Top of INFORMATION PROVIDED
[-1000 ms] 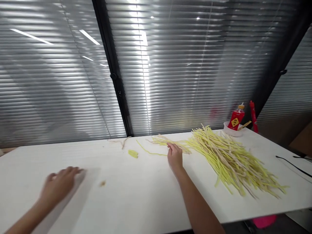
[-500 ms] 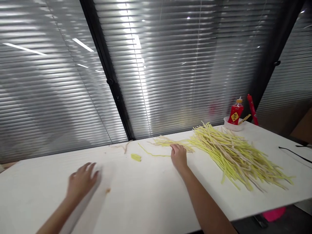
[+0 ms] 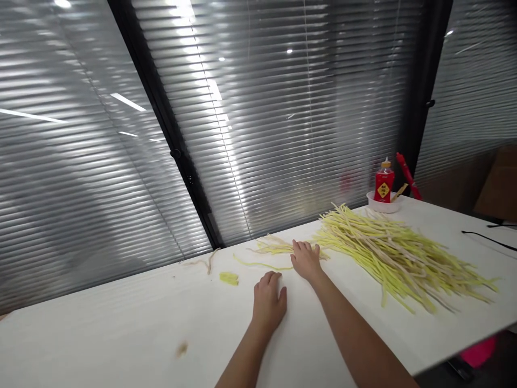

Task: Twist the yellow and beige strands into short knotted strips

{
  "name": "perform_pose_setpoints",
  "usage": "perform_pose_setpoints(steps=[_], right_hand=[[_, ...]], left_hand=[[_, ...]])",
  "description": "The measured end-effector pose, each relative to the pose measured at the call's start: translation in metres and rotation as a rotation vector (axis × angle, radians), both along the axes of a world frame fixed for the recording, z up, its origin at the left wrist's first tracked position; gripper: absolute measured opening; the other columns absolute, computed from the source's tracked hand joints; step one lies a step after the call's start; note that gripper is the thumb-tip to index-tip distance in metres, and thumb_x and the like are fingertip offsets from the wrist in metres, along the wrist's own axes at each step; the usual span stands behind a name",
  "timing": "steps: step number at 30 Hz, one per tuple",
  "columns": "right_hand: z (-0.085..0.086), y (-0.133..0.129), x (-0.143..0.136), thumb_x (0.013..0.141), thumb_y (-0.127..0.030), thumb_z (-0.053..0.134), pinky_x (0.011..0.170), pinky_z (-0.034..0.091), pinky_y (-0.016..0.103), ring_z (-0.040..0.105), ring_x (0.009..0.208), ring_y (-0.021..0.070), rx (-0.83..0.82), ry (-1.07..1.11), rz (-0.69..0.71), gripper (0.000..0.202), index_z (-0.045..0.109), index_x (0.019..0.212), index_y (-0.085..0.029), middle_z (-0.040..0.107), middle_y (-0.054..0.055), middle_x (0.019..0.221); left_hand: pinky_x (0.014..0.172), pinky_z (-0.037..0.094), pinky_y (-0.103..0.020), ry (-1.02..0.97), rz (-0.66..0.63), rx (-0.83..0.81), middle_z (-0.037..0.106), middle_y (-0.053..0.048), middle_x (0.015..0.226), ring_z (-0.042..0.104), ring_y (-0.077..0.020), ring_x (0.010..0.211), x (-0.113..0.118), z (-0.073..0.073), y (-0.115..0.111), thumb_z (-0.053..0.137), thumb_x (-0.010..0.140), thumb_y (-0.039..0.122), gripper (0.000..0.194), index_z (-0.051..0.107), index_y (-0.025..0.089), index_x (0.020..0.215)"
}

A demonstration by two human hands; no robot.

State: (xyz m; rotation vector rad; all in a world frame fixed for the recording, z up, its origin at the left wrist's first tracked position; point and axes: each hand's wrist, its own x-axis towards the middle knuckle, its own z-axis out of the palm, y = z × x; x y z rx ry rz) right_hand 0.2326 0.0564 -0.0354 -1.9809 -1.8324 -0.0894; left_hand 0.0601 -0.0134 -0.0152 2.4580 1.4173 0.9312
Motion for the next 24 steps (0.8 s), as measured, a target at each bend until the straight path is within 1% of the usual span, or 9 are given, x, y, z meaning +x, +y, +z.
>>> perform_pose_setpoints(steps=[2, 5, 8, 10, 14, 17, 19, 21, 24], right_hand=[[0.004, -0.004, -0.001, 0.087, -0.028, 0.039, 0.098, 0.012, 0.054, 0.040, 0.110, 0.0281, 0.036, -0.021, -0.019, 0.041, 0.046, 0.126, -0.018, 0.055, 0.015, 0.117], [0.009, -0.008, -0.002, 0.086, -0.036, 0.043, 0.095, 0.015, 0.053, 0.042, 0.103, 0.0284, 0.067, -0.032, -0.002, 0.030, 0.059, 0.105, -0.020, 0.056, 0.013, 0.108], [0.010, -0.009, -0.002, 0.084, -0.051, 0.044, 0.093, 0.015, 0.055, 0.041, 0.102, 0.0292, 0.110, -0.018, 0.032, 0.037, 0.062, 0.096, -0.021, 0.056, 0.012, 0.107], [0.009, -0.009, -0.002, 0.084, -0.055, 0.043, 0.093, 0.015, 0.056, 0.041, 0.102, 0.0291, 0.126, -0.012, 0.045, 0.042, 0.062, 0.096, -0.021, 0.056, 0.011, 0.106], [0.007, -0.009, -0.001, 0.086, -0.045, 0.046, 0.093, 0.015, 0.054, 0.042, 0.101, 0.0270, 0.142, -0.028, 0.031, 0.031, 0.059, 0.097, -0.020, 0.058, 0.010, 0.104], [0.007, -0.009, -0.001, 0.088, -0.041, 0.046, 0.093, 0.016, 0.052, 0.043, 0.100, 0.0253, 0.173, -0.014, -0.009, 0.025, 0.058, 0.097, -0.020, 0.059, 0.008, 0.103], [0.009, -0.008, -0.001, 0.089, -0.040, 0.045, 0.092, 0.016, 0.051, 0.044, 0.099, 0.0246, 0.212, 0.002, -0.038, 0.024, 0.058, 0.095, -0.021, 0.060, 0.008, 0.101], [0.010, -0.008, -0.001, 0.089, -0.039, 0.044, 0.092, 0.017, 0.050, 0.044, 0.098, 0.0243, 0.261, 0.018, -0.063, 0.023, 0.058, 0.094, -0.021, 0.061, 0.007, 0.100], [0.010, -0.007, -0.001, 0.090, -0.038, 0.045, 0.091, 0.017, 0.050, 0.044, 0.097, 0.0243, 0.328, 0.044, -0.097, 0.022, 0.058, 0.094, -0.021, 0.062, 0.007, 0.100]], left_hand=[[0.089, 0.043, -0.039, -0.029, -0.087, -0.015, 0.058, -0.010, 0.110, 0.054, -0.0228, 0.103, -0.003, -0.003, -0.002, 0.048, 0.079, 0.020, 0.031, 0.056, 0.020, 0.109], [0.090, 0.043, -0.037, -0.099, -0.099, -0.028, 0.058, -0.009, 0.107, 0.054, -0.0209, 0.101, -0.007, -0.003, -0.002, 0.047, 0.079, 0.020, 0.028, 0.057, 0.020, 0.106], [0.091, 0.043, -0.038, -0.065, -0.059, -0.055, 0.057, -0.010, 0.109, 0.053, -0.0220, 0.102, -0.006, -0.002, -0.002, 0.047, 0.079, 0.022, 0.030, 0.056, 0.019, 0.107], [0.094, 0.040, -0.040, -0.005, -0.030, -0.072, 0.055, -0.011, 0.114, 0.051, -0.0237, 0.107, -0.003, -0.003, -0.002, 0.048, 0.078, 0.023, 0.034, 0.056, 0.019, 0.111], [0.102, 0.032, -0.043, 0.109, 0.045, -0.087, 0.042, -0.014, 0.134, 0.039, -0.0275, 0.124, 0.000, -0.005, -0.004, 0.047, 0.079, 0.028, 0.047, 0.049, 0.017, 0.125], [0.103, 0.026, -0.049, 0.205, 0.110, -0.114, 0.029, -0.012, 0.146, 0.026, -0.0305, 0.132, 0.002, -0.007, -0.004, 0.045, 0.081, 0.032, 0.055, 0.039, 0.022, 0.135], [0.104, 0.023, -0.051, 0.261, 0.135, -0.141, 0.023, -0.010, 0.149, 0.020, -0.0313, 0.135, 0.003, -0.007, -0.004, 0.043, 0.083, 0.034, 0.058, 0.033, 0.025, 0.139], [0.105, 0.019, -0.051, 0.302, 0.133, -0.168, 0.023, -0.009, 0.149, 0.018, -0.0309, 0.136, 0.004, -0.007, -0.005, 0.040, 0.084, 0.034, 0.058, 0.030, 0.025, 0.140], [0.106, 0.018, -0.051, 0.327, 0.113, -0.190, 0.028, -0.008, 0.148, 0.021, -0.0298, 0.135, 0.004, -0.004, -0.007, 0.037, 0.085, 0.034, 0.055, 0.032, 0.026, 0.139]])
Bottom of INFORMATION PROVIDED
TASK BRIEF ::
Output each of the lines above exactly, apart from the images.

RESPONSE ::
[-1000 ms] 
[-500 ms] 
[+0 ms] 

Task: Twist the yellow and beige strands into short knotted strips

{
  "name": "perform_pose_setpoints",
  "usage": "perform_pose_setpoints(steps=[_], right_hand=[[_, ...]], left_hand=[[_, ...]])",
  "description": "The measured end-effector pose, each relative to the pose measured at the call's start: translation in metres and rotation as a rotation vector (axis × angle, radians), both along the axes of a world frame fixed for the recording, z up, its origin at the left wrist's first tracked position; gripper: absolute measured opening; the other columns absolute, computed from the source's tracked hand joints; step one lies a step after the call's start; note that gripper is the thumb-tip to index-tip distance in metres, and thumb_x and the like are fingertip offsets from the wrist in metres, along the wrist's own axes at each step; the usual span stands behind a name",
  "timing": "steps: step number at 30 Hz, one per tuple",
  "columns": "right_hand: z (-0.085..0.086), y (-0.133..0.129), x (-0.143..0.136), thumb_x (0.013..0.141), thumb_y (-0.127..0.030), thumb_z (-0.053..0.134), pinky_x (0.011..0.170), pinky_z (-0.034..0.091), pinky_y (-0.016..0.103), ring_z (-0.040..0.105), ring_x (0.009..0.208), ring_y (-0.021..0.070), rx (-0.83..0.82), ry (-1.07..1.11), rz (-0.69..0.71), gripper (0.000..0.202), index_z (-0.045..0.109), index_x (0.019..0.212), index_y (-0.085..0.029), middle_z (-0.040..0.107), middle_y (-0.054..0.055), middle_x (0.019..0.221); left_hand: pinky_x (0.014..0.172), pinky_z (-0.037..0.094), pinky_y (-0.103..0.020), ry (-1.02..0.97), rz (-0.66..0.63), rx (-0.83..0.81), middle_z (-0.037..0.106), middle_y (-0.053..0.048), middle_x (0.015..0.226), ring_z (-0.042..0.104), ring_y (-0.077..0.020), ring_x (0.010..0.211), x (-0.113..0.118), z (-0.073..0.073), y (-0.115..0.111), thumb_z (-0.053..0.137), thumb_x (-0.010..0.140), thumb_y (-0.039..0.122), gripper (0.000..0.194), index_z (-0.051..0.107), index_y (-0.025..0.089), index_x (0.020..0.215)"
}

A demonstration by two human hands; no robot.

State: (xyz m; rotation vector rad; all in a world frame fixed for the recording, z up, its origin at the left wrist's first tracked position; point and axes: each hand's wrist, its own x-axis towards the middle knuckle, its own z-axis out of the palm, y = z × x; x y z rx ry rz) right_hand 0.2326 0.0564 -0.0354 -1.9809 -1.8324 -0.0894; left_hand 0.0601 -0.0134 -0.0152 2.4580 1.4173 0.9312
Motion for the next 24 steps (0.8 s), as measured, a target at each bend until the straight path is within 1% of the usual span, or 9 are given, x, y, z meaning +x, +y, +z.
>>> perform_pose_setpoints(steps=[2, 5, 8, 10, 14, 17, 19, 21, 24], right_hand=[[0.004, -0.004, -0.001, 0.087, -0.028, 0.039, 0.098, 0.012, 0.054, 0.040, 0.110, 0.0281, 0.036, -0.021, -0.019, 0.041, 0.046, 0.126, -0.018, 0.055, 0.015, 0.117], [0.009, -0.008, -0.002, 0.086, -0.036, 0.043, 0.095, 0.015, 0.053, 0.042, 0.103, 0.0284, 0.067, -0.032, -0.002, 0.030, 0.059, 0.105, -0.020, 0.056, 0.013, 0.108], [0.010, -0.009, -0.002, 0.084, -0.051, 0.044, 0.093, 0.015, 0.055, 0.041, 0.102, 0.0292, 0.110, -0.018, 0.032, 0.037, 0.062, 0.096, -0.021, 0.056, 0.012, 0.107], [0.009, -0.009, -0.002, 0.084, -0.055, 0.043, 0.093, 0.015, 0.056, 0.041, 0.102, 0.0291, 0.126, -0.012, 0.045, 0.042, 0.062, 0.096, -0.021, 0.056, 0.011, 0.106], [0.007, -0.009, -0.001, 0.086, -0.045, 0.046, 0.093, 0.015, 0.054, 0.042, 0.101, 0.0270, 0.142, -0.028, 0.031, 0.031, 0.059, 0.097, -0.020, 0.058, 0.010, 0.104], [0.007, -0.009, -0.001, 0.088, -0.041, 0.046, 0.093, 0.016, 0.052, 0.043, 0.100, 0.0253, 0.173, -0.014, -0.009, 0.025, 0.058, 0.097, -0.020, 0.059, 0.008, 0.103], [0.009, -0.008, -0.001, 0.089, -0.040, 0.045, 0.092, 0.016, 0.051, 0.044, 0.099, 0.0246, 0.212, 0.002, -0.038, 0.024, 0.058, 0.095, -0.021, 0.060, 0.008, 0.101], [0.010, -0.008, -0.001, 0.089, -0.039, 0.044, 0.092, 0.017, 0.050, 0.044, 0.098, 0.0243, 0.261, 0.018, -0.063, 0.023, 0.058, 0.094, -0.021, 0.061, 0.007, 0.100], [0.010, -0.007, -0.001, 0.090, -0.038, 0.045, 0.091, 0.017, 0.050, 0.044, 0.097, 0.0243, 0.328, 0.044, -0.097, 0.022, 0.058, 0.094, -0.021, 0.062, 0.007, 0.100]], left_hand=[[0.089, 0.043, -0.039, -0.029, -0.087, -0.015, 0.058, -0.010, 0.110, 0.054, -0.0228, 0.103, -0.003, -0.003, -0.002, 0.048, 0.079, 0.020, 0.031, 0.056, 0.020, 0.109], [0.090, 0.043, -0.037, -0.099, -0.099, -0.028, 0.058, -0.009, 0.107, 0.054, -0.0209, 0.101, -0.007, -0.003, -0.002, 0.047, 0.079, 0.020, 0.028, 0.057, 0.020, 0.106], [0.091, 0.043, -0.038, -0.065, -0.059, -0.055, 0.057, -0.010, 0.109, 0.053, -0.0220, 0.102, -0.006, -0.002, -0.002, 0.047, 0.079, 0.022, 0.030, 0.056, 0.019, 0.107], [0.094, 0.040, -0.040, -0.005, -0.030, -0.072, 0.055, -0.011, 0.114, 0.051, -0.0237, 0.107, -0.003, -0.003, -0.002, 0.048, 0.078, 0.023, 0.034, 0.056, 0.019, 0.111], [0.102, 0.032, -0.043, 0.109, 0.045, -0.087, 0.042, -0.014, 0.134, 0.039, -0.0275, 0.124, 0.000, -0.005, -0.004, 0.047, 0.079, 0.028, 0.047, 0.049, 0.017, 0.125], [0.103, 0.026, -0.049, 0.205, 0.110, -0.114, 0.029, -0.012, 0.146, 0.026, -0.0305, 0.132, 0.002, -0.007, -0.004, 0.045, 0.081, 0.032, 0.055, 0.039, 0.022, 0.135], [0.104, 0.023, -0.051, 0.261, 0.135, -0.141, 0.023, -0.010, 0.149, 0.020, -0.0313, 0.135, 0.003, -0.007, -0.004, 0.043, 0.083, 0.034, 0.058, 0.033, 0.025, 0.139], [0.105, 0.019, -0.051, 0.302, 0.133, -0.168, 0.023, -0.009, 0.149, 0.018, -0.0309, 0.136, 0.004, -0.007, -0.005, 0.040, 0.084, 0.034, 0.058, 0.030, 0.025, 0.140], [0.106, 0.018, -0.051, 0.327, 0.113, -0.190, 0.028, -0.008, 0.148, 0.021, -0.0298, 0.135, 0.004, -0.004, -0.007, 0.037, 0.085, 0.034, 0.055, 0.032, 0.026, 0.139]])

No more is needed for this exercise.